Joseph Shepard Hayden was an American inventor and businessman. In company with his father, he commenced the manufacture of cloth buttons by machinery.
Background
Joseph Hayden was born on July 31, 1802, in Foxborough, Massachusetts, United States, the son of Daniel and Abigail (Shepard) Hayden. He was descended from John Haiden who emigrated from England to America about 1632 and settled ultimately in Braintree, Massachusetts. His father was an ingenious mechanic.
Education
Joseph obtained education at the local schools of Foxborough, Massachusetts.
Career
Joseph took up mechanical work, first with his father and later with relatives in Haydenville, Massachusetts. He shortly moved with his family to Waterbury, Connecticut, which offered greater opportunity. The brass industry, then in its infancy, centered more or less in the vicinity of Waterbury. Among the many brass products being made were brass and gilt buttons as well as cloth-covered buttons - the latter made by hand. Joseph and his father, who had preceded him to Waterbury, became interested in the possibility of designing a machine to make cloth-covered buttons and about 1828 succeeded in building some crude machinery for this purpose. They thereupon started a small button factory in Waterbury and prospered, for, with their crude machine, they were able to make as many as forty gross of cloth-covered buttons a day. This was a phenomenal increase in output over that possible by the old hand methods. No record exists that the Haydens, father and son, applied for or received a patent for their invention.

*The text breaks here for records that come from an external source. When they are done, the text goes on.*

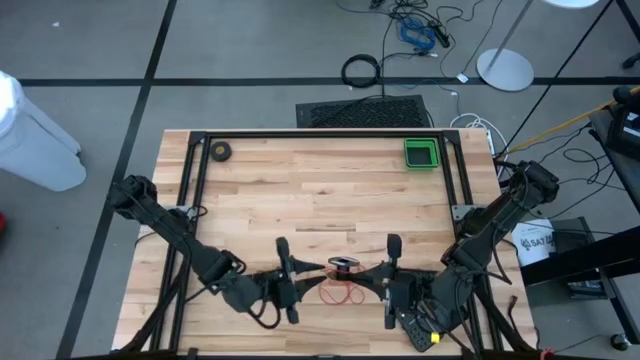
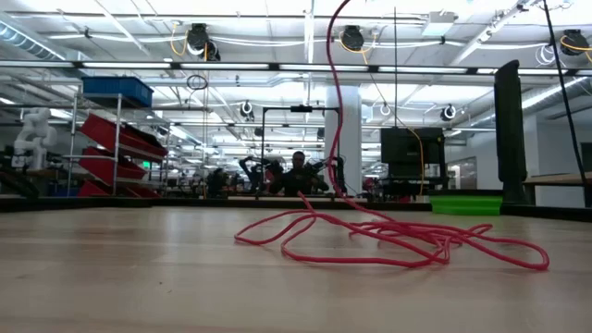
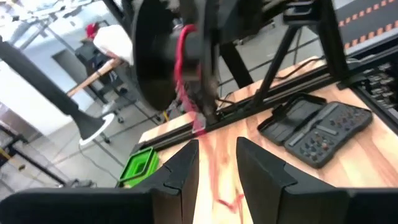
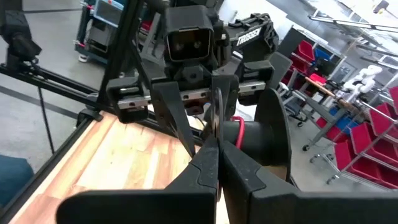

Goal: Coil cords
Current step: Coil the red wire into the spool

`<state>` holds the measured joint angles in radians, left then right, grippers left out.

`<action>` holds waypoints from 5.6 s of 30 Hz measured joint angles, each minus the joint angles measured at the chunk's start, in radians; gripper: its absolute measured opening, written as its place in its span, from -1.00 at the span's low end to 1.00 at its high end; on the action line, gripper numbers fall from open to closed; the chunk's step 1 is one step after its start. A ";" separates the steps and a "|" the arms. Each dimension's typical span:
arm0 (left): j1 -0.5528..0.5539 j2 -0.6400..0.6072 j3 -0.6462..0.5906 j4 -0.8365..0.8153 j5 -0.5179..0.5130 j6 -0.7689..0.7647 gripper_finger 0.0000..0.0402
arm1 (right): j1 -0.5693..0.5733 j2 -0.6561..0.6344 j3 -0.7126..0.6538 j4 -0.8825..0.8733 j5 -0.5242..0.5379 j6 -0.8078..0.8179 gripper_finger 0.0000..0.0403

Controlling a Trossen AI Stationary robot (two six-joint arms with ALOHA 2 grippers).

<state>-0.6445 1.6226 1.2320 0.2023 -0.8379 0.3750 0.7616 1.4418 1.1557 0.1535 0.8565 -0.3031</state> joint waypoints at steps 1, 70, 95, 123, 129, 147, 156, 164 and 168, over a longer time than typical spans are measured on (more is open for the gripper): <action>0.006 0.000 0.000 -0.007 0.000 -0.004 -0.43 | 0.000 0.000 0.000 0.000 0.008 0.000 -1.00; 0.128 0.000 -0.001 -0.241 0.235 -0.221 -0.83 | 0.032 -0.019 0.000 -0.006 0.063 -0.024 -1.00; 0.234 0.157 -0.001 -0.086 0.344 -0.239 -0.96 | 0.010 -0.019 0.000 -0.006 0.058 0.082 -1.00; 0.145 0.010 -0.001 -0.419 0.469 -0.390 -0.32 | 0.010 -0.021 0.000 -0.018 0.058 0.075 -1.00; 0.102 -0.095 -0.001 -0.506 0.467 -0.508 -0.32 | 0.010 -0.021 0.000 -0.017 0.058 0.075 -1.00; 0.049 -0.111 -0.001 -0.161 0.253 -0.212 -0.32 | 0.010 -0.021 0.000 -0.023 0.058 0.075 -1.00; 0.019 -0.094 -0.001 -0.034 0.188 -0.101 -0.32 | 0.010 -0.021 0.000 -0.026 0.058 0.078 -1.00; 0.001 -0.002 -0.001 0.218 0.121 0.108 -0.32 | 0.010 -0.021 0.000 -0.028 0.054 0.082 -1.00; 0.006 0.022 -0.001 0.266 0.086 0.155 -0.32 | 0.010 -0.021 0.000 -0.030 0.054 0.082 -1.00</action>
<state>-0.6388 1.6447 1.2312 0.4680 -0.7516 0.5301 0.7715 1.4212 1.1553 0.1237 0.9100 -0.2211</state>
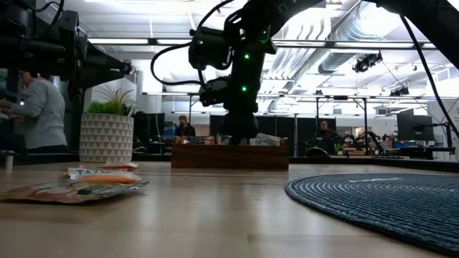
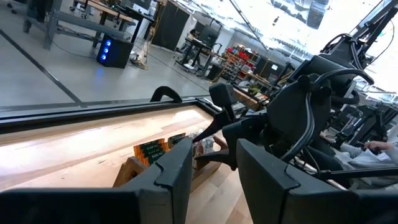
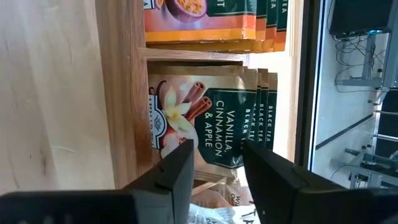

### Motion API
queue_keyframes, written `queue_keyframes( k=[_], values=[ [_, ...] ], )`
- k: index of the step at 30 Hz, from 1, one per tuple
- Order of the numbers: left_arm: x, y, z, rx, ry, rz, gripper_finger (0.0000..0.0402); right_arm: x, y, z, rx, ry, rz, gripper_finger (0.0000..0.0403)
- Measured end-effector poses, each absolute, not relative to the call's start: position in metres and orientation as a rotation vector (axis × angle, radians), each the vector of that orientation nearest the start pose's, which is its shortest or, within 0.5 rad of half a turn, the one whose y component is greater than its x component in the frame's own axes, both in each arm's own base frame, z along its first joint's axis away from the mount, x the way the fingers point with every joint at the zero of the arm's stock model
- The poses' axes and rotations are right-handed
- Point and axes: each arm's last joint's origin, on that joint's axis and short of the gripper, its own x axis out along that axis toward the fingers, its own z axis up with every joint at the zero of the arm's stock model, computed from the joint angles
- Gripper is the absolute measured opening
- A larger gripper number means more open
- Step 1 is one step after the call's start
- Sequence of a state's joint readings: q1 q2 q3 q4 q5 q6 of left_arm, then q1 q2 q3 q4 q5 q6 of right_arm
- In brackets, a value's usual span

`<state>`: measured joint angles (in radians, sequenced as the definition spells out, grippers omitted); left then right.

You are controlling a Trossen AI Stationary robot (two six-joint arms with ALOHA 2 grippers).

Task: Pick & Place Tea
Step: Put the brown tea sachet into the middle section of the wooden organizer

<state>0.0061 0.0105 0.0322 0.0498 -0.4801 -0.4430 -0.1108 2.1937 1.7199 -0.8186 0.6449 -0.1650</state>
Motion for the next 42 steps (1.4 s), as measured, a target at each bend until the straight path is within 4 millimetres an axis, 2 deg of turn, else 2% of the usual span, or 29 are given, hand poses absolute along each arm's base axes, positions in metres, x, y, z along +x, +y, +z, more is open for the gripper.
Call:
queue_keyframes(
  k=[10, 14, 18, 22, 27, 34, 42],
  values=[
    [0.093, 0.014, 0.178, -0.451, -0.177, 0.463, 0.0123, 0.433, -0.061, 0.204, -0.442, 1.267, -0.505, 0.0151],
    [0.093, 0.014, 0.178, -0.451, -0.177, 0.463, 0.0123, 0.429, -0.046, 0.223, -0.364, 1.215, -0.384, 0.0152],
    [0.093, 0.014, 0.178, -0.451, -0.177, 0.463, 0.0123, 0.428, -0.025, 0.233, -0.202, 1.158, -0.243, 0.0152],
    [0.093, 0.014, 0.178, -0.451, -0.176, 0.463, 0.0123, 0.43, -0.003, 0.233, -0.035, 1.139, -0.082, 0.0152],
    [0.093, 0.014, 0.178, -0.451, -0.177, 0.463, 0.0123, 0.434, 0.023, 0.231, 0.059, 1.108, 0.092, 0.0152],
    [0.093, 0.014, 0.178, -0.451, -0.177, 0.463, 0.0123, 0.439, 0.044, 0.226, 0.224, 1.106, 0.121, 0.0152],
    [0.093, 0.014, 0.178, -0.451, -0.177, 0.463, 0.0123, 0.434, 0.08, 0.223, 0.21, 1.12, 0.117, 0.0152]
  ],
)
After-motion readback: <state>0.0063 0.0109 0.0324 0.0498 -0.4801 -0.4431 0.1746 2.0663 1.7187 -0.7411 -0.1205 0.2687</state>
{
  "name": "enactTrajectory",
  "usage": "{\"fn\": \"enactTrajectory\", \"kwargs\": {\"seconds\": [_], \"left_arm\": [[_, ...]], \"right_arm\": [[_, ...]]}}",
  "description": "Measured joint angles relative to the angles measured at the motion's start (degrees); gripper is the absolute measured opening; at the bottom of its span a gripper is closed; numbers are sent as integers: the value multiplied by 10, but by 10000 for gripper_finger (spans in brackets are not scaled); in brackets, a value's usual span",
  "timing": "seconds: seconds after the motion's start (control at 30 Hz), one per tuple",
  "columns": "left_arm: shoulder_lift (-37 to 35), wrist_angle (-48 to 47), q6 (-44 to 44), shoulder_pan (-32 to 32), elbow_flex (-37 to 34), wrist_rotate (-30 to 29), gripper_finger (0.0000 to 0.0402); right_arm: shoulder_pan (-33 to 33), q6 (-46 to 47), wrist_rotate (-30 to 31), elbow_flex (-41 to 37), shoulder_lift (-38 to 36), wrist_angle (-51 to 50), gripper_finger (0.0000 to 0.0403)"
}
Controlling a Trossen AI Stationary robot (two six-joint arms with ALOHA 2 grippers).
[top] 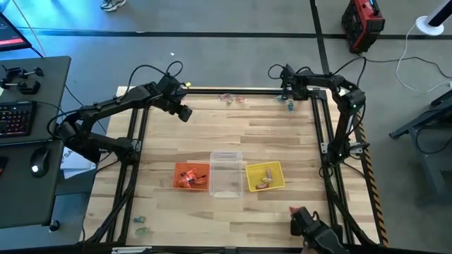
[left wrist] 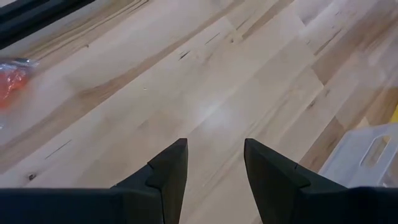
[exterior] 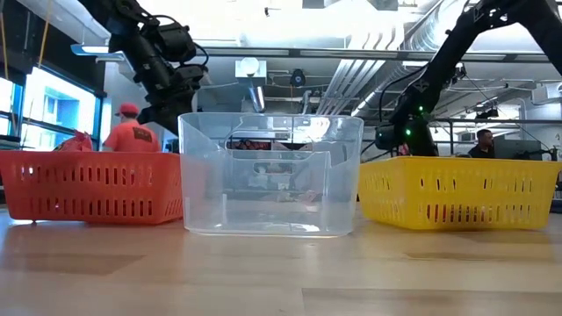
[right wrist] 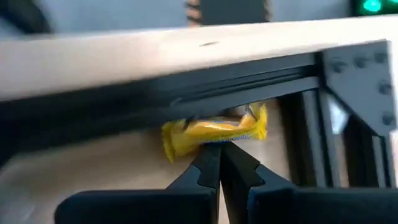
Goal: Sort candy by brand, put in halloween buckets
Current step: Put the yellow candy into the yellow bin
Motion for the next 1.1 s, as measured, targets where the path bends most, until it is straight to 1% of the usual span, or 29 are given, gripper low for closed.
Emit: {"fn": "enactTrajectory", "kwargs": {"seconds": [0.1, 0.13, 0.17, 0.27, 0.33, 0.4, 0.53, 0.73, 0.9, 1.03, 1.1], "left_arm": [[0, 6, 0, 0, 0, 0, 147], [0, 8, 0, 0, 0, 0, 147], [0, 11, 0, 0, 0, 0, 147], [0, 25, 0, 0, 0, 0, 147], [0, 38, -2, 0, 0, 0, 147], [0, 45, -11, 0, 0, 0, 147], [0, 49, -16, 0, 0, 0, 147], [0, 47, -16, -1, 0, 1, 147], [0, 47, -16, -2, 0, 1, 147], [0, 47, -15, -2, 0, 1, 147], [0, 47, -15, -2, 0, 1, 147]], "right_arm": [[7, -45, -73, 0, -21, -5, 0], [11, -52, -82, 0, -34, -13, 0], [14, -53, -76, 0, -49, -19, 0], [11, -43, -10, 1, -94, -11, 0], [-9, -39, -7, 1, -106, 2, 0], [-15, -24, -7, 1, -106, 14, 0], [-2, -2, 11, 0, -86, 23, 0], [-17, 54, 3, -1, -42, 17, 0], [-28, 45, -17, -1, -21, 9, 0], [-28, 25, -24, -1, -19, 15, 0], [-27, 5, -50, -1, -19, 19, 0]]}}
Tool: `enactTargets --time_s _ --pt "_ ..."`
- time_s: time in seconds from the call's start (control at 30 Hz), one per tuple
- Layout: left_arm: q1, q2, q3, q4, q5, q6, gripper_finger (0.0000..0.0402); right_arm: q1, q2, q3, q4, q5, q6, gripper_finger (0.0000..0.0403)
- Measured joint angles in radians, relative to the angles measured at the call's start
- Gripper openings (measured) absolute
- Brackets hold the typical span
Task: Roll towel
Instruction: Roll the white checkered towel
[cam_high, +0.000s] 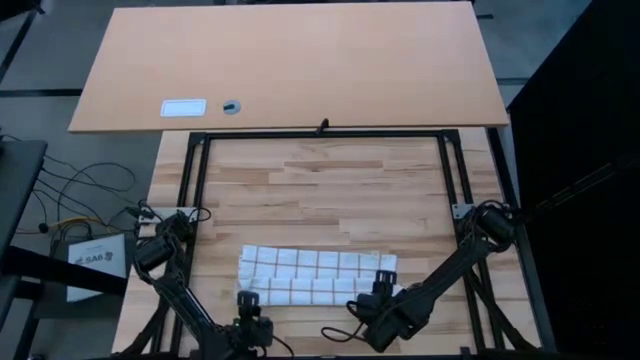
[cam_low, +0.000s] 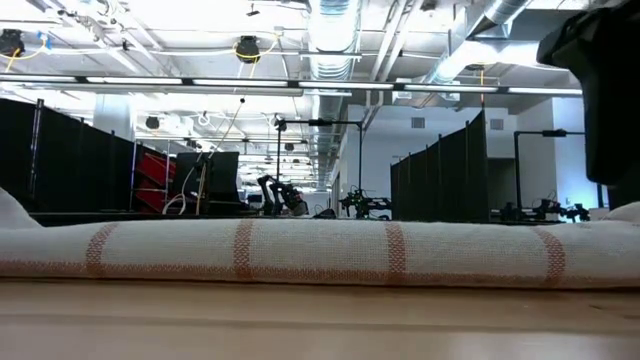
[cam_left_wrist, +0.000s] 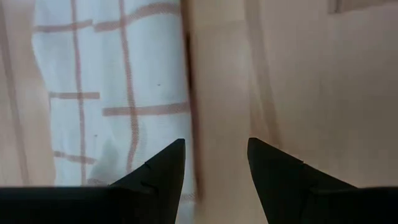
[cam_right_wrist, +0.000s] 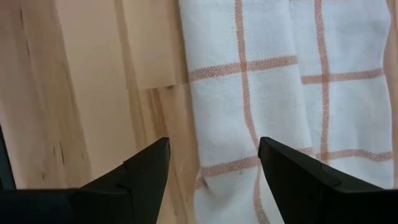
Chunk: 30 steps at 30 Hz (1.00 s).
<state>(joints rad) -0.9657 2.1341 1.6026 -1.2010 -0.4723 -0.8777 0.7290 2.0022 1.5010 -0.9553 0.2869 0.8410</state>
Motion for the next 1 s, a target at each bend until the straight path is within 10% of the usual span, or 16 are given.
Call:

The result was that around 1830 Josiah Hayden, a cousin of Joseph, who was a button manufacturer in Haydenville, Massachusetts, incorporated the essential features of Joseph’s machine in one of his own design and with it established an extensive cloth-covered button industry in Haydenville. Joseph presumably did not continue to improve his machine but turned his attention to other things. Then with his father, he began the manufacture of wire-eyed buttons and enjoyed considerable success. By 1838 they were employing over 200 operatives and the following year they added the manufacture of steel pens to their line. Very little information concerning Hayden’s activities is available after this time. He seems to have been a mechanical genius, more interested in invention and machine design than in managing a button factory.